La fragilidad
abogado. doctor en derecho. profesor asociado d. penal udl
Convendrán conmigo en que a través de la fragilidad la vida nos enseña la lección de la impermanencia. En eso pensaba el otro día mientras acudía, una vez más, al Centro Penitenciario para ir a visitar a unos cuantos presos preventivos (sí, el abuso de esa medida es insoportable, se mire desde donde se mire) quedando pendiente de recibir fecha para la realización de una prueba para una de mis revisiones médicas, que nada tienen que ver con la edad, y donde necesitaba mi móvil a mano. No caí, pues, en la cuenta de que ya no podría tener la contestación, pues lo había dejado guardado antes de entrar en prisión.
Ahí, como es sabido, los profesionales no podemos introducirlos. Y entonces me adentré. Paso mi primera identificación y me encuentro frente a un vidrio doble y sucio, me atiende un profesional (no sé si funcionario) al que no oigo muy bien y veo menos (eso sí es debido a la edad). Aquél, previa entrega de mi carnet profesional y mi hoja de autorización colegial, me da un papelito que debo portar. Hago lo que toca: empujar una puerta gruesa mientras se oye a lo lejos (así lo escucho yo) un ruido tipo apertura de parking, mientras voy abriendo otro portón y otro más que se van cerrando mientras avanzo con el pitido de fondo. Salgo ya a una especie de patio donde voy a parar a otra oficina. Ahí, entrego el papel previamente suministrado, mientras me abren otro postigo y lo cierran, dejándome solo enfrente de otro vidrio, descuidado y grueso (aunque, insisto, es otro). De nuevo, sin escuchar ni ver, me abren la última puerta antes de cruzar un patio, con algún preso (no recuerdo la presencia de algún funcionario) que me lleva directamente a un vomitorio que me acerca a una sala llena celdas con mamparas. Ahí realizaré mis visitas. El interno con su telefonillo y yo acercándome a un altavoz puesto en la parte inferior del cristal. Una vez llevaba parte de mi tiempo consumido, de repente, se fue la luz y con ello sonó algo parecido a una alarma. A oscuras y sin saber qué hacer, terminé mi visita y comencé con cierta premura a desandar para encontrarme en apenas 15 minutos fuera de la prisión. Lo vi todo extraño. Por de pronto, no tenía contestación de mi Centro Médico (debe de ser algo malo porque no me dicen nada, lo bueno lo adelantan, pensé), no había luz en ninguna de las casas adyacentes ni vi movimiento en el colegio público que queda en frente. Ni qué decir de las calles. Los semáforos no funcionaban. Se veía mucha gente en las terrazas de los bares y al llegar a casa (no sabía dónde ir) me encontré con el silencio como bienvenida y la comida sin hacer.

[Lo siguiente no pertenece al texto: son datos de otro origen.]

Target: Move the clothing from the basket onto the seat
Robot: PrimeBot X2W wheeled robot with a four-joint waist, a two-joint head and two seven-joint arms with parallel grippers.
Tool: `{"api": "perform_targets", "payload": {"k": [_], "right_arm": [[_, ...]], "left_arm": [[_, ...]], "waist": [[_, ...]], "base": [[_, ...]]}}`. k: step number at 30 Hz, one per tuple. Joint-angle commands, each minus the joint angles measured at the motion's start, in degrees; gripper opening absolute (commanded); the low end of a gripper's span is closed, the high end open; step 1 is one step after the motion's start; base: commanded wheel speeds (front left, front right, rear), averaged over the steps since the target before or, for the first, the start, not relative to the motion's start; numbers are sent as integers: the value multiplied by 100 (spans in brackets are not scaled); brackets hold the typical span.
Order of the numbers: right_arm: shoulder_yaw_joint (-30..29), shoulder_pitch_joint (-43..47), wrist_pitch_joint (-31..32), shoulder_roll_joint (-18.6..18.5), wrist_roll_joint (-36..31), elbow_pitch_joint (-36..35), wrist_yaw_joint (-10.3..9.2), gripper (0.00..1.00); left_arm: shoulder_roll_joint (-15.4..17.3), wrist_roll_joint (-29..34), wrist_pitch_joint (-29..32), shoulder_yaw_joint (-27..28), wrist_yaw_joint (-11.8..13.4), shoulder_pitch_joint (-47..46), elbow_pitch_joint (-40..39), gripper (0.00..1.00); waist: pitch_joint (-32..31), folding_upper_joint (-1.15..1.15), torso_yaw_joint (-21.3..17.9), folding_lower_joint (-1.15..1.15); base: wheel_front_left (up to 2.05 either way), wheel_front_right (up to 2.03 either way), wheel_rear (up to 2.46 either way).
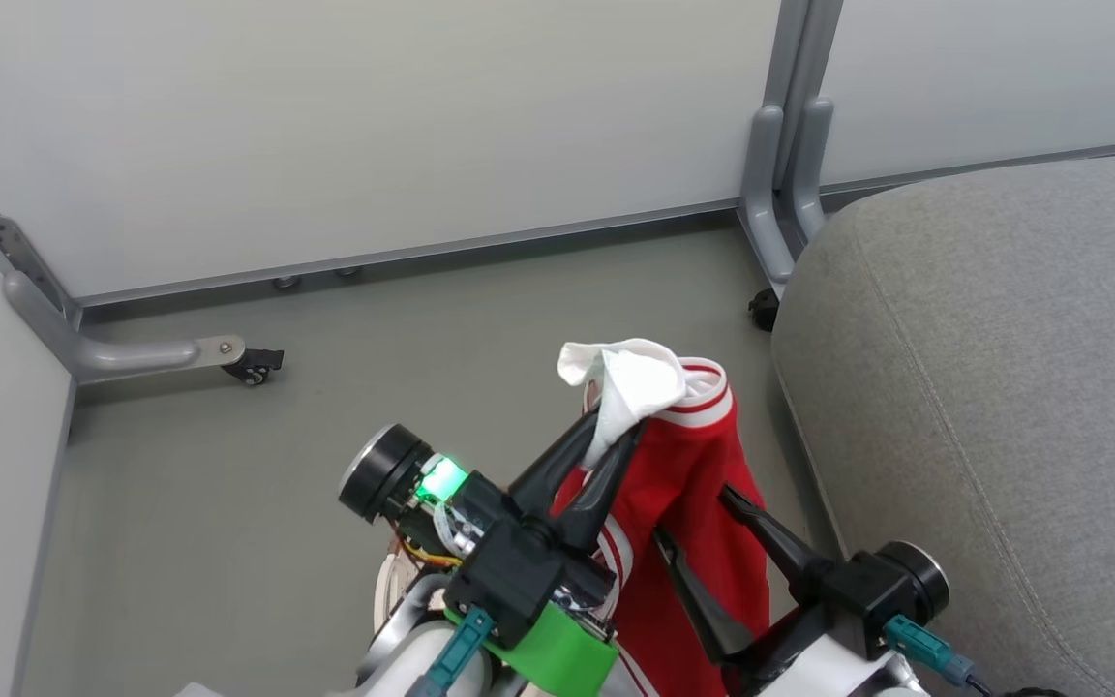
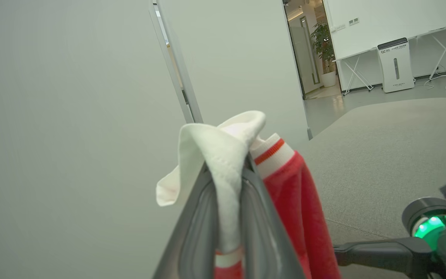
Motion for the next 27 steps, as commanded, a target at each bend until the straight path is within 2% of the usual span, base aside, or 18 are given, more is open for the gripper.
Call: {"api": "perform_targets", "payload": {"k": [1, 13, 18, 19, 20, 21, 27], "right_arm": [[44, -86, -2, -26, 40, -12, -4, 100], [-241, -241, -2, 61, -190, 739, -4, 100], [-140, -473, -2, 124, -157, 1194, -4, 100], [-78, -518, -2, 125, -139, 1260, -4, 81], [14, -569, -2, 104, -142, 1320, -4, 13], [50, -607, -2, 92, -125, 1353, -4, 0], [184, -659, -2, 45, 6, 1392, -4, 0]], "left_arm": [[-26, 12, -4, -28, -33, -92, -38, 0], [-108, 42, -4, -247, -184, -263, -364, 0], [-106, -16, -4, -252, -218, -304, -432, 0], [-103, -16, -3, -259, -220, -305, -423, 0], [-100, -26, -3, -265, -231, -307, -399, 0], [-98, -36, -3, -266, -241, -308, -381, 0], [-72, -79, -3, -217, -210, -304, -210, 0]], "waist": [[19, 0, 43, 1], [32, 0, 150, 1], [74, 0, 156, 1], [80, 0, 161, 1], [89, 0, 168, 1], [95, 0, 174, 1], [156, 0, 217, 1]], "base": [[0, 0, 0], [0, 0, 0], [0, 0, 0], [0, 0, 0], [0, 0, 0], [0, 0, 0], [0, 0, 0]]}}
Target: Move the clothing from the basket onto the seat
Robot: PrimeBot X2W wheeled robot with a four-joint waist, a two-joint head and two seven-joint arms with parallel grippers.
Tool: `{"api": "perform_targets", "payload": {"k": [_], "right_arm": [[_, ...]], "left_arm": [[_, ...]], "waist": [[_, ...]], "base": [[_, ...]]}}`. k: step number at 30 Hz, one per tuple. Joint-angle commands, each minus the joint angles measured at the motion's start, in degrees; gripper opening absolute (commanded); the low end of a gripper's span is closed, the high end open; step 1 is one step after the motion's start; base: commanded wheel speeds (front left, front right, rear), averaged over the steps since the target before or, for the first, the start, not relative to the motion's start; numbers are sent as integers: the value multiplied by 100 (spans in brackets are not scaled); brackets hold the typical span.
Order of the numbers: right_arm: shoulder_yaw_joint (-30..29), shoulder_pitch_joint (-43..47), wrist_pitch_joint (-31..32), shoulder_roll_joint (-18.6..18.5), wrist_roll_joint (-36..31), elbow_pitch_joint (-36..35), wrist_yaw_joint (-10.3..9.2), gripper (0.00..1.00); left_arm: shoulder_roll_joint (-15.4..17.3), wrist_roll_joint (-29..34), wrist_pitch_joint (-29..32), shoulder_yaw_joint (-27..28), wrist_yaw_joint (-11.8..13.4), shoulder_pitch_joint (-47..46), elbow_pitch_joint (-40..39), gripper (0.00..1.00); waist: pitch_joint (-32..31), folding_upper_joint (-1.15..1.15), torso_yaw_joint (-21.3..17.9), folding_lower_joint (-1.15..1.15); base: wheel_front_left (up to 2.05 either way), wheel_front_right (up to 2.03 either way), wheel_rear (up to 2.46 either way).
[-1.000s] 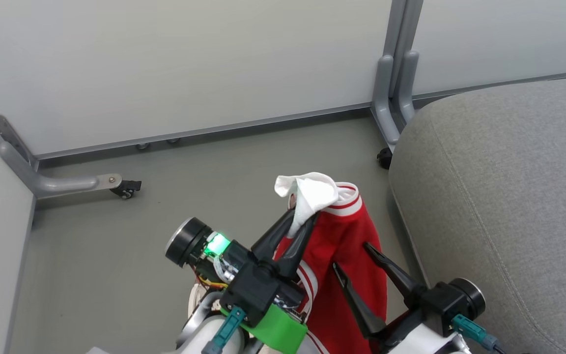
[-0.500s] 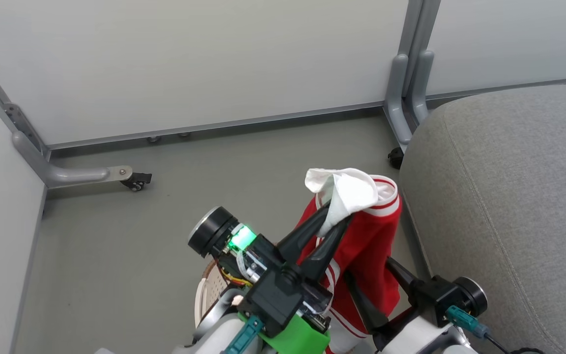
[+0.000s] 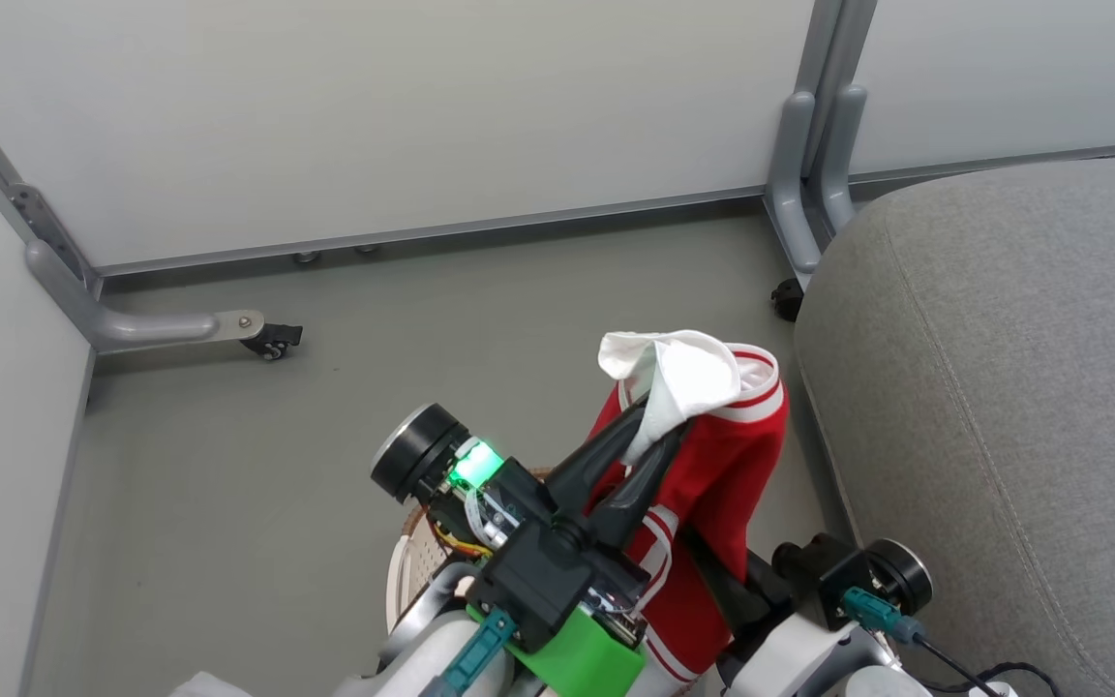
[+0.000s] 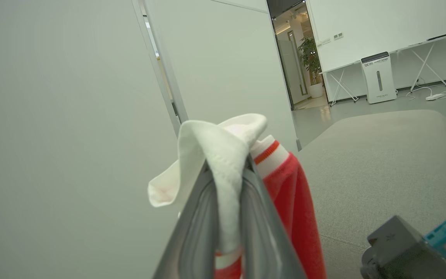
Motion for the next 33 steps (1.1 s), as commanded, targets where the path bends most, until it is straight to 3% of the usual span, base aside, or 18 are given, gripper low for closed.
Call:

La tarde que pasé prefiero no contarla, porque entiendo que fue muy parecida a las suyas.
Lo único distinto es que conformé la reunión pactada. Que esperé al cliente a pie de calle y que lo acompañé por las escaleras. Y que duró justo el tiempo necesario, nunca mejor dicho: terminó cuando se puso el sol. Volví a casa y eché en falta el transistor de mi padre que tiré sin remordimientos cuando falleció.
Más tarde, gocé de una noche fantástica a la luz de unas velas, cenando un bocadillo con pan con tomate, por supuesto, junto a mi esposa y uno de mis hijos. Evocando mis tardes de niño, jugamos a cartas, al “janremy”, y mientras hablábamos de sus cosas volví a ver sus preciosos ojos azules que me miraban directamente sin irse para abajo (no tenía el móvil operativo) y con el pensamiento de que ser frágil, de vez en cuando, no está nada mal. Me alteró el sonido del teléfono indicándome fecha y hora de mi prueba, las luces y ruidos del vecindario y el sonido del televisor, anunciando que la ‘normalidad’ había llegado, y con ella la necesidad de elegir a quién echar la culpa de todo lo sucedido. Yo lo tengo claro: “la culpa fue del chachachá”.